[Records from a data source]
----
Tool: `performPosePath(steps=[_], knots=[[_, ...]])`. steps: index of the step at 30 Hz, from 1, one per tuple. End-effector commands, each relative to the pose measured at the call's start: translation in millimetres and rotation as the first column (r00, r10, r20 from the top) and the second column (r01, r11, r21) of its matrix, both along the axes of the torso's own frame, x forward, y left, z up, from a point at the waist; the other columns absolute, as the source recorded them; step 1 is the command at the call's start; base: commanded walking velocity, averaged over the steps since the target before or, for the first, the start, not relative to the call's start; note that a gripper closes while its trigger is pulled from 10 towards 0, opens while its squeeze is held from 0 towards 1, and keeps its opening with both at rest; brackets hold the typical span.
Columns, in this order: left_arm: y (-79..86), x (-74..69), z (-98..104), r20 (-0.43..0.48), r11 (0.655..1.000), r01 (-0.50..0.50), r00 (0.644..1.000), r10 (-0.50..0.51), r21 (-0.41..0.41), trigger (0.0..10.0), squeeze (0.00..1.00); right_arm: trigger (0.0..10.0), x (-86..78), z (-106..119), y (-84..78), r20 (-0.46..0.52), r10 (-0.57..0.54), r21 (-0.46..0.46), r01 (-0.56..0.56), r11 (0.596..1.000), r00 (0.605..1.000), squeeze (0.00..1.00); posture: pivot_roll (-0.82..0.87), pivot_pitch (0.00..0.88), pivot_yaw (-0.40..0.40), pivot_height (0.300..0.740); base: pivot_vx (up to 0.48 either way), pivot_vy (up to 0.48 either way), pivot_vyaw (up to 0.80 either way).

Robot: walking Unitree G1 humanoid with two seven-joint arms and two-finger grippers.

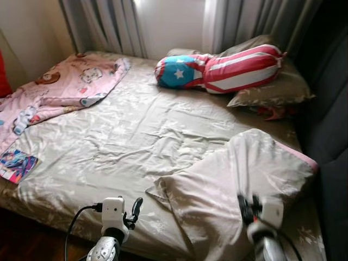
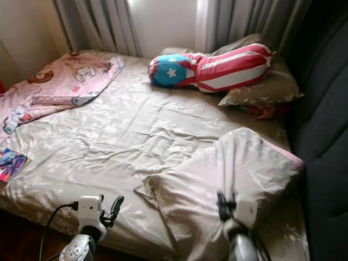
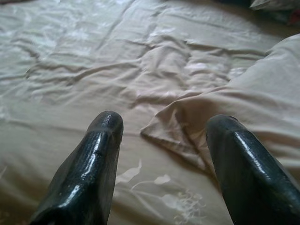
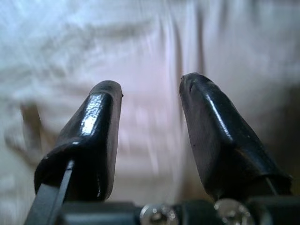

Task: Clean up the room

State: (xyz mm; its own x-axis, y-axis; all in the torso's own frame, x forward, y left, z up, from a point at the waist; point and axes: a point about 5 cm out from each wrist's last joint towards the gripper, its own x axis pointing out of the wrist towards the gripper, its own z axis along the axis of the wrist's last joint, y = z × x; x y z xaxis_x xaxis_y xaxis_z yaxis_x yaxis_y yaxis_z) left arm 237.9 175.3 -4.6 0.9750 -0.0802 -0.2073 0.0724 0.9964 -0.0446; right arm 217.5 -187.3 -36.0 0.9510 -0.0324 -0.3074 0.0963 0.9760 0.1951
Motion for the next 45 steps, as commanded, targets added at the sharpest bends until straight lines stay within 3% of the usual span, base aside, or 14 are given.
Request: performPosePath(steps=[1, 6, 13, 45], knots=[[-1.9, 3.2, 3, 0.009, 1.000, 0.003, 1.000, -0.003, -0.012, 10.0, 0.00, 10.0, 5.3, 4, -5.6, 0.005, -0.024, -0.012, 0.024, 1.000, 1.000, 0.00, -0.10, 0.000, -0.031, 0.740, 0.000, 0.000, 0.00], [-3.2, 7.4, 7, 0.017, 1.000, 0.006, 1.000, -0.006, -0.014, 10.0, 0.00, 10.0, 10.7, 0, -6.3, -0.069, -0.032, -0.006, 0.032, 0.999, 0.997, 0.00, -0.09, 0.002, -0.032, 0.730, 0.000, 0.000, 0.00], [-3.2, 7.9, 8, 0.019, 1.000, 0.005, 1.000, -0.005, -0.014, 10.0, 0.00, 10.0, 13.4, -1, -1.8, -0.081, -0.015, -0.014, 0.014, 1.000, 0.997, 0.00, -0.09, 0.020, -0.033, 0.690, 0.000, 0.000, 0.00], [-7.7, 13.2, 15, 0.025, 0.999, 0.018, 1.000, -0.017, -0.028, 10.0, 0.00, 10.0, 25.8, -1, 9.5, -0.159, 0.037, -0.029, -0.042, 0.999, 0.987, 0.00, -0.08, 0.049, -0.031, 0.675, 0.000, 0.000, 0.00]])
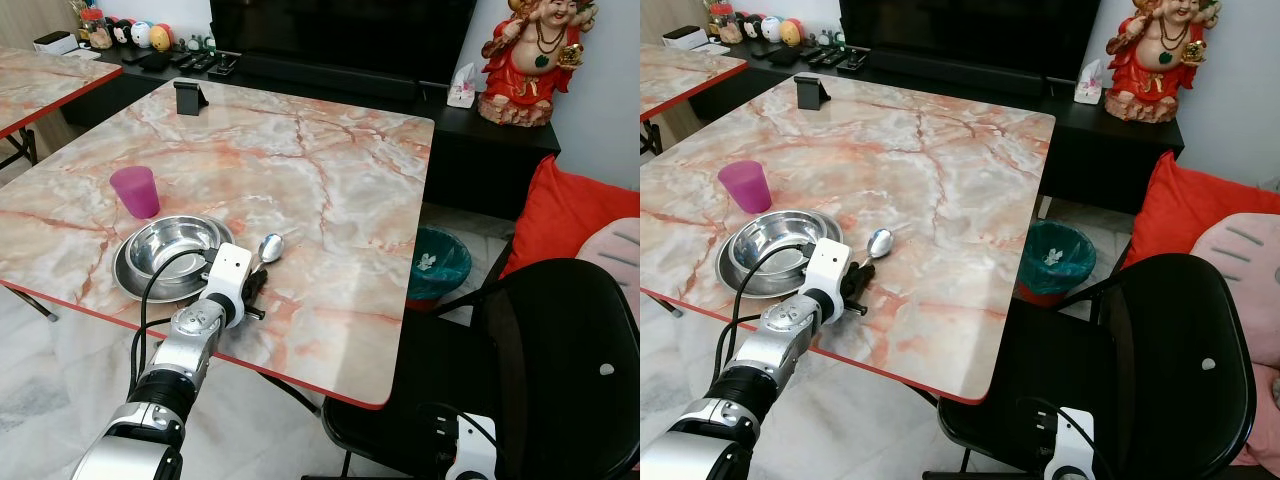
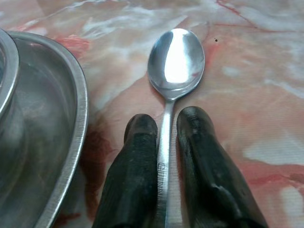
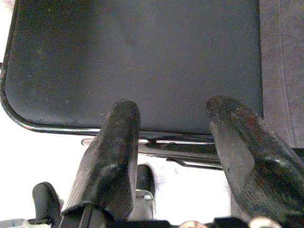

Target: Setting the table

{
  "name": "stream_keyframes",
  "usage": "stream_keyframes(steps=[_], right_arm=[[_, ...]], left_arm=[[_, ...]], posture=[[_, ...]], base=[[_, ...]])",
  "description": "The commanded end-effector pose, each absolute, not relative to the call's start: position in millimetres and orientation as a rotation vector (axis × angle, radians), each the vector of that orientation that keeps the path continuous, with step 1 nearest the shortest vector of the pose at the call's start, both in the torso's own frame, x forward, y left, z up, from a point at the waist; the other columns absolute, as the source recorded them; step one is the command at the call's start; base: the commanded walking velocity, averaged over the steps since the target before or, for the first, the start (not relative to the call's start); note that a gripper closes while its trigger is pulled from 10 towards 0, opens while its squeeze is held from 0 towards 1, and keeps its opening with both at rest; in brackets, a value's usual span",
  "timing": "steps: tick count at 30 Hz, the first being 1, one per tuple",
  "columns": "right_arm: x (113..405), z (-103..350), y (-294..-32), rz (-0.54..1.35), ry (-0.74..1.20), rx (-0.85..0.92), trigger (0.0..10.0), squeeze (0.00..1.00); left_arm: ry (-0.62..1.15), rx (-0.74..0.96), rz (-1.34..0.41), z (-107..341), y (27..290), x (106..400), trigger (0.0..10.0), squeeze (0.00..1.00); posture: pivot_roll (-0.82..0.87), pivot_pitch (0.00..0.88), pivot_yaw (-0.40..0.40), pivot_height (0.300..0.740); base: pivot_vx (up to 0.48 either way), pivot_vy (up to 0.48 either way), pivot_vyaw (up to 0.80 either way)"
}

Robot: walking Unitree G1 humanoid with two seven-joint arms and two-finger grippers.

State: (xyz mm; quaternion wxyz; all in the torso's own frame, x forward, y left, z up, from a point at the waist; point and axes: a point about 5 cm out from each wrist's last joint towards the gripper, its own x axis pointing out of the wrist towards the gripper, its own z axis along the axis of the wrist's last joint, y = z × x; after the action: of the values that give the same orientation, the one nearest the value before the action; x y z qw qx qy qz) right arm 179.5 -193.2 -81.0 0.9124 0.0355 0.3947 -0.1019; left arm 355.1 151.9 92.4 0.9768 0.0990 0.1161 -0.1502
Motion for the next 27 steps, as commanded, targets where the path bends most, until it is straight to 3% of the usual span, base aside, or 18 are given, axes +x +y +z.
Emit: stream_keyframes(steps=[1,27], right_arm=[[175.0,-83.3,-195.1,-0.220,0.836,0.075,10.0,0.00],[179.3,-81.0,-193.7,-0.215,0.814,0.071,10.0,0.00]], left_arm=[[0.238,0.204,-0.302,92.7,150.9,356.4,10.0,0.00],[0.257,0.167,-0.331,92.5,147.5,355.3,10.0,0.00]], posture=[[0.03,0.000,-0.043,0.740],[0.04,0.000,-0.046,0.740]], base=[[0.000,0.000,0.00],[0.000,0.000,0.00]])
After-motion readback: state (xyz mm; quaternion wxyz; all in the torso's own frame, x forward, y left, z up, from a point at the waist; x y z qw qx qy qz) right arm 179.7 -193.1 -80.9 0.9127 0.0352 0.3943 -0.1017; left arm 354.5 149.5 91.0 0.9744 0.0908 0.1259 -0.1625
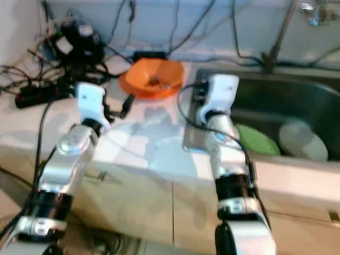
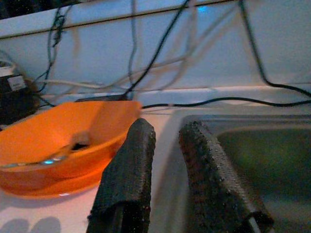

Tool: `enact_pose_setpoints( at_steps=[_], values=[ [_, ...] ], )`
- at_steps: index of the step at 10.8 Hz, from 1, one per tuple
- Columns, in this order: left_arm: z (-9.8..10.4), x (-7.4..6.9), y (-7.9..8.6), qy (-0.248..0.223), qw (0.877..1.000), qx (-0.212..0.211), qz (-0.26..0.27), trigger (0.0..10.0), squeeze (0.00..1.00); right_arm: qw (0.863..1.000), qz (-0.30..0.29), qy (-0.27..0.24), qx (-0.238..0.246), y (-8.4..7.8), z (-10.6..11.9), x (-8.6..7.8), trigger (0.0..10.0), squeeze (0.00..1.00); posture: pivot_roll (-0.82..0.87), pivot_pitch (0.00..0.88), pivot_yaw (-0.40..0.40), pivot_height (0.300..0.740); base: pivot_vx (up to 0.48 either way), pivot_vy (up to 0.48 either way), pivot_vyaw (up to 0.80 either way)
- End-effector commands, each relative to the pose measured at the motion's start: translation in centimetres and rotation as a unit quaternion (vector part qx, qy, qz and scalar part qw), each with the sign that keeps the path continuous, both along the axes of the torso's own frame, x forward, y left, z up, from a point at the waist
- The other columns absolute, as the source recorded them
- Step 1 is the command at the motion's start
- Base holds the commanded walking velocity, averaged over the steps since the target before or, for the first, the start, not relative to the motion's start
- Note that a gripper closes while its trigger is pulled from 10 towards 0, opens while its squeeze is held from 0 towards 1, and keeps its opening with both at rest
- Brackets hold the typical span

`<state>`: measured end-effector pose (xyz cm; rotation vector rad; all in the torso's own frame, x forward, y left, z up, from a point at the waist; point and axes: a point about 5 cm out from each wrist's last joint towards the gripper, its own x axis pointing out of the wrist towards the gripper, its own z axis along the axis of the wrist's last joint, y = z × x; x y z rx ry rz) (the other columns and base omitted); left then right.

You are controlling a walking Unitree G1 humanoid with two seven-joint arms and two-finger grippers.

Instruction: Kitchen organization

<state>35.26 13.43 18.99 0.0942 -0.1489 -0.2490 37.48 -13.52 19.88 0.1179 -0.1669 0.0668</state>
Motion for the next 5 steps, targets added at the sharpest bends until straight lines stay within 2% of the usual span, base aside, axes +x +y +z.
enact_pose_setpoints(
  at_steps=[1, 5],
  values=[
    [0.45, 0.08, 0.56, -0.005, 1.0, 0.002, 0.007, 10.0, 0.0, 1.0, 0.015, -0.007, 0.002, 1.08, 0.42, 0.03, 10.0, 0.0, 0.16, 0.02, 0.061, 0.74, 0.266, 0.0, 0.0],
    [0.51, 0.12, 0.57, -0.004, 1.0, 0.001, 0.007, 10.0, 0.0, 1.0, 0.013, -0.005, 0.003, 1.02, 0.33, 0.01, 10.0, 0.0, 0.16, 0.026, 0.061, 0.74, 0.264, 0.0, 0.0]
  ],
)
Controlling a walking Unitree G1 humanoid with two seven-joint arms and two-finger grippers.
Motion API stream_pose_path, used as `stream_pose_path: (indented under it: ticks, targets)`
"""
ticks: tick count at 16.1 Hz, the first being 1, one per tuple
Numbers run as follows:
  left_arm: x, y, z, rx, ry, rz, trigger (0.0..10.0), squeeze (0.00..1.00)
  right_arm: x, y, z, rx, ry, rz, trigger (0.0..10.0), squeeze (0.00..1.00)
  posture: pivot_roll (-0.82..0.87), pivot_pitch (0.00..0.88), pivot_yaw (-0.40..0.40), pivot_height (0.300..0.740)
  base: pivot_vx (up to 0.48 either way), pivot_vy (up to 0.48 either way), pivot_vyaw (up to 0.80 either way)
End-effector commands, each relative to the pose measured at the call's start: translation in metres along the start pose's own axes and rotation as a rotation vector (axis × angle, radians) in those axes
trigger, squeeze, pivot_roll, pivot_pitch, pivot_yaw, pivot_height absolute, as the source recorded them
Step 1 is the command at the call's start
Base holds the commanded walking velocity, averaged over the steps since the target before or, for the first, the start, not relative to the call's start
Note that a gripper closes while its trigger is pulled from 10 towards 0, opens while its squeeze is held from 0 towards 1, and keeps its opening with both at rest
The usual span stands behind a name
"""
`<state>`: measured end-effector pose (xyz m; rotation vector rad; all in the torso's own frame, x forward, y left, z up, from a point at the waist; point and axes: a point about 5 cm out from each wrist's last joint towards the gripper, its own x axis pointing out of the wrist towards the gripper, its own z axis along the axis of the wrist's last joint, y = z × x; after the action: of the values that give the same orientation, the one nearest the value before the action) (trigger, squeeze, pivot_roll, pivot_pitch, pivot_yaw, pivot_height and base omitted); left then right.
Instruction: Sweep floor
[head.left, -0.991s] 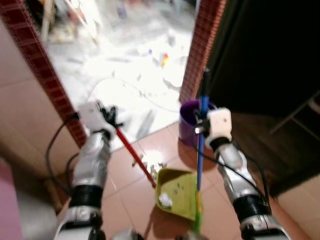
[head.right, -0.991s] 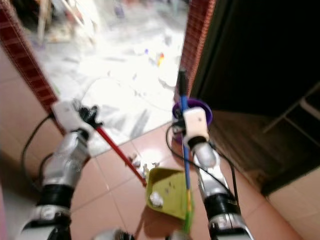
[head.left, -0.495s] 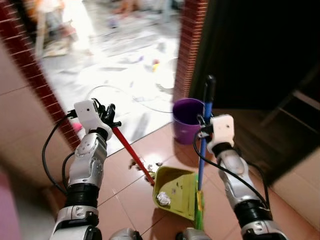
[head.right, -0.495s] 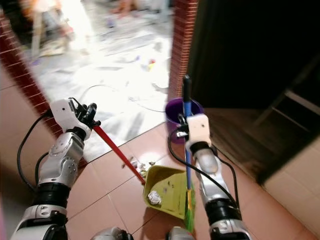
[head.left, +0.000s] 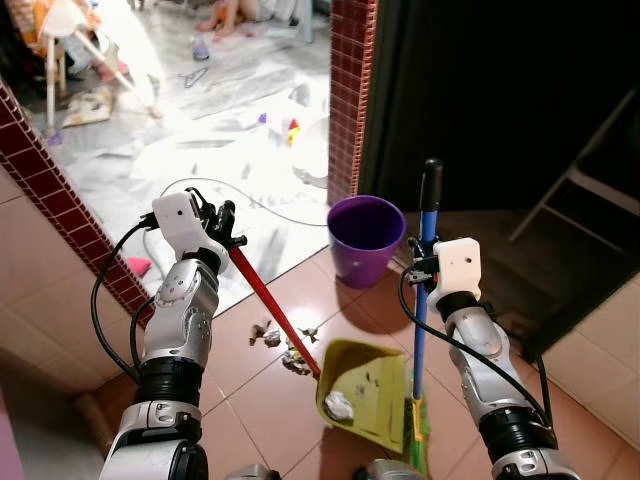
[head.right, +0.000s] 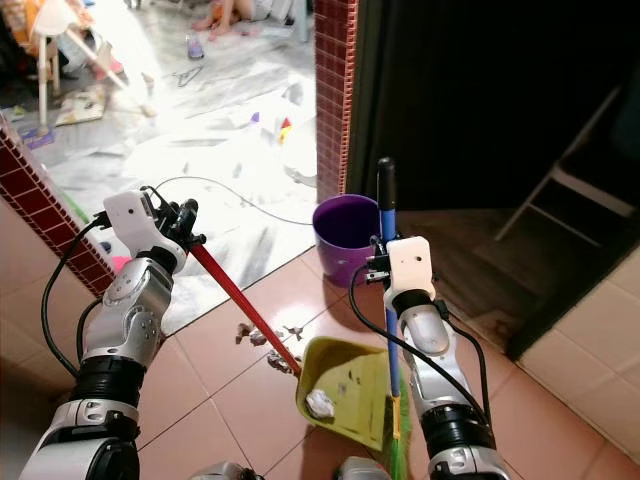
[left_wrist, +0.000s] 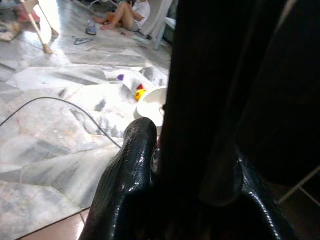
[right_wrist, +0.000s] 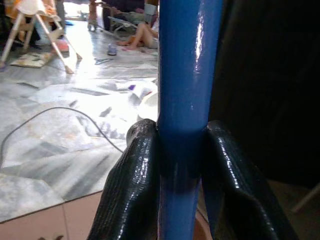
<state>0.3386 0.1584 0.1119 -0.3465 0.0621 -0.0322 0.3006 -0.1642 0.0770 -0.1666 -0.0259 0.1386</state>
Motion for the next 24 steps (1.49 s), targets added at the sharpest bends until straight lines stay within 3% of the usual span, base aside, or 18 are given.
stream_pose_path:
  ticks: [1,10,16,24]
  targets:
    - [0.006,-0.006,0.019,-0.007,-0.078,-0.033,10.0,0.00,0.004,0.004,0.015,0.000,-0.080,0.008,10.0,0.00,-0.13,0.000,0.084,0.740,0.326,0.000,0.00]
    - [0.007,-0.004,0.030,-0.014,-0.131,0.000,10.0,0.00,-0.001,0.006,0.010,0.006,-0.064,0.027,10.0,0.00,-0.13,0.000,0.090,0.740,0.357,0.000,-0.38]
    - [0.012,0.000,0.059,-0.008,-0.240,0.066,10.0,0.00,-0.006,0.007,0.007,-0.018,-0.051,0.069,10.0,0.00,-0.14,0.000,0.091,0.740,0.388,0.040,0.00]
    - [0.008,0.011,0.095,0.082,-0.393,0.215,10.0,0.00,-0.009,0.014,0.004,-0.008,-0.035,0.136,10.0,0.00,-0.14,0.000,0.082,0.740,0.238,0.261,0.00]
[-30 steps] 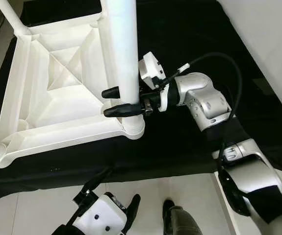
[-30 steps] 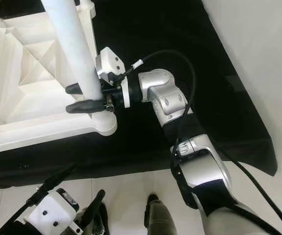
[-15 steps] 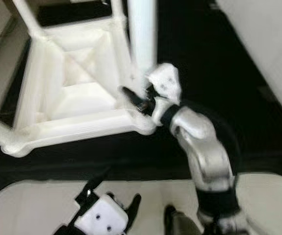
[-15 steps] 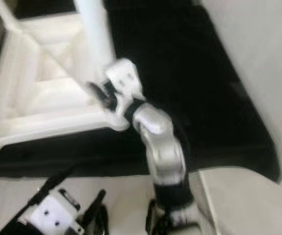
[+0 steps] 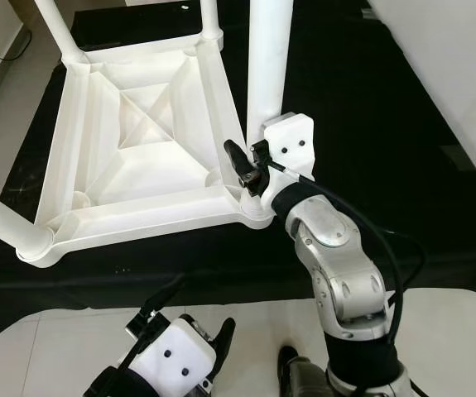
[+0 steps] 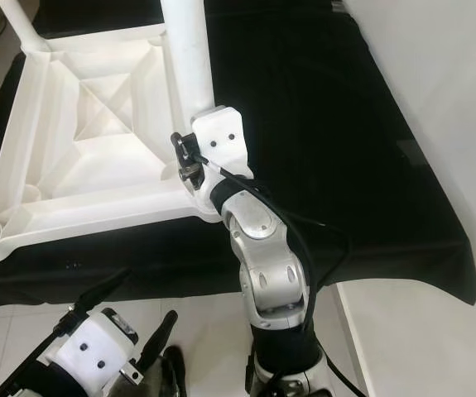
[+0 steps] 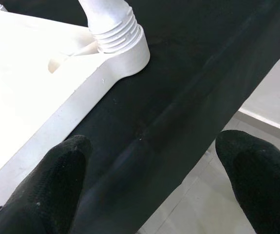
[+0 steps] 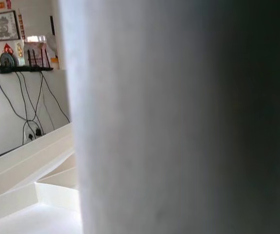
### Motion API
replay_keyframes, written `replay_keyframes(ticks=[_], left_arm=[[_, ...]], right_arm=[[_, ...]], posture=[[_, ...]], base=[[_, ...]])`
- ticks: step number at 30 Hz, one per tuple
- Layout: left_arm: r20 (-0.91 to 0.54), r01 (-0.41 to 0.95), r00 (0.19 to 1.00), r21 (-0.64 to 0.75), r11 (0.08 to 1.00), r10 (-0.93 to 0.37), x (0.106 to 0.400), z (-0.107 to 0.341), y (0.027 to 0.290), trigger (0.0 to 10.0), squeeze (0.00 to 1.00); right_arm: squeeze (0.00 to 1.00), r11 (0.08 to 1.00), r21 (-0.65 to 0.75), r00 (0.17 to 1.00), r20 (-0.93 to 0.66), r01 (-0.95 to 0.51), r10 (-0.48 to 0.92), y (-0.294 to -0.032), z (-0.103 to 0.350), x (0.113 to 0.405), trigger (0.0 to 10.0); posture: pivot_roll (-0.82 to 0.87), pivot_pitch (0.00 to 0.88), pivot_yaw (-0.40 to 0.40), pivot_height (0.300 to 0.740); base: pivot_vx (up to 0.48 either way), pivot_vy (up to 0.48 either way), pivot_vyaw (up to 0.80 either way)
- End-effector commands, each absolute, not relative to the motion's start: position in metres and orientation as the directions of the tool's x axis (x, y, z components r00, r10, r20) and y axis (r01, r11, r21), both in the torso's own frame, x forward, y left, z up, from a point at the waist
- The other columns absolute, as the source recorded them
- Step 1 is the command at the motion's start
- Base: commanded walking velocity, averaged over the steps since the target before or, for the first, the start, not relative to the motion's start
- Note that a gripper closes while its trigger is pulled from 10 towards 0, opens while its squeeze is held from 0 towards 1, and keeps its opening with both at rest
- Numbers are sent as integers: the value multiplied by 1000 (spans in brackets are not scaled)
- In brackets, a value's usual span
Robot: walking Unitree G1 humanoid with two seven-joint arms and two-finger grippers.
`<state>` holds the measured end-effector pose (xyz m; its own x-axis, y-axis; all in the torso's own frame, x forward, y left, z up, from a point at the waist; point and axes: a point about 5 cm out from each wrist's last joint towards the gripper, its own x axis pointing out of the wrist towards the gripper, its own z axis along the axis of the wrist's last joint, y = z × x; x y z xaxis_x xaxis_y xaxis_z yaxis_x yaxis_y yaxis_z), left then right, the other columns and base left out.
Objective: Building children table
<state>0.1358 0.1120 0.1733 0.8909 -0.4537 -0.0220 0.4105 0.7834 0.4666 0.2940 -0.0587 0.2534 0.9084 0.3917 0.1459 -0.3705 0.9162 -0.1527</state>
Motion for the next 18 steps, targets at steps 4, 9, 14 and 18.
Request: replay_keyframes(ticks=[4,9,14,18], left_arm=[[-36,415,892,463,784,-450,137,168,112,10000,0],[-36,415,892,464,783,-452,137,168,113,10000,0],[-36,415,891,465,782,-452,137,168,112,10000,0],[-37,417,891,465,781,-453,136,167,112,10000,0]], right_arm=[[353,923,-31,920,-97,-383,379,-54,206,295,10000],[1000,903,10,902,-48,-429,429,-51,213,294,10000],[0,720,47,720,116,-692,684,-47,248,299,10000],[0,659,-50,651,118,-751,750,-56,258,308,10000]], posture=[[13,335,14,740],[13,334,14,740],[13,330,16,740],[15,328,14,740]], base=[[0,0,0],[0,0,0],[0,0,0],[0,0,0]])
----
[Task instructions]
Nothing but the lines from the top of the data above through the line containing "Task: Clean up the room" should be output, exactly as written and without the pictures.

[Result]
Tool: `performPosePath(steps=[_], knots=[[_, ...]])`. steps: index of the step at 30 Hz, from 1, one per tuple. End-effector commands, each relative to the pose measured at the call's start: translation in millimetres and rotation as the first column (r00, r10, r20 from the top) and the second column (r01, r11, r21) of its matrix, both along the axes of the torso's own frame, x forward, y left, z up, from a point at the waist; the other columns absolute, as the source recorded them; step 1 is the command at the call's start; base: commanded walking velocity, averaged over the steps since the target before or, for the first, the start, not relative to the call's start; note that a gripper closes while its trigger is pulled from 10 towards 0, opens while its squeeze is held from 0 towards 1, and keeps its opening with both at rest; brackets hold the typical span.
Columns, in this order: left_arm: y (-79..86), x (-74..69), z (-98..104), r20 (-0.43..0.48), r11 (0.655..1.000), r01 (-0.50..0.50), r00 (0.644..1.000), r10 (-0.50..0.51), r21 (-0.41..0.41), trigger (0.0..10.0), squeeze (0.00..1.00); right_arm: trigger (0.0..10.0), x (-86..78), z (-106..119), y (-84..78), r20 (-0.46..0.52), r10 (-0.57..0.54), r21 (-0.46..0.46), r01 (-0.56..0.56), r11 (0.596..1.000), r00 (0.605..1.000), squeeze (0.00..1.00); posture: pivot_roll (-0.82..0.87), pivot_pitch (0.00..0.88), pivot_yaw (-0.40..0.40), pivot_height (0.300..0.740); base: pivot_vx (up to 0.48 either way), pivot_vy (up to 0.48 either way), pivot_vyaw (up to 0.80 either way).

Robot: walking Unitree G1 humanoid with two seven-joint arms and two-finger grippers.


Task: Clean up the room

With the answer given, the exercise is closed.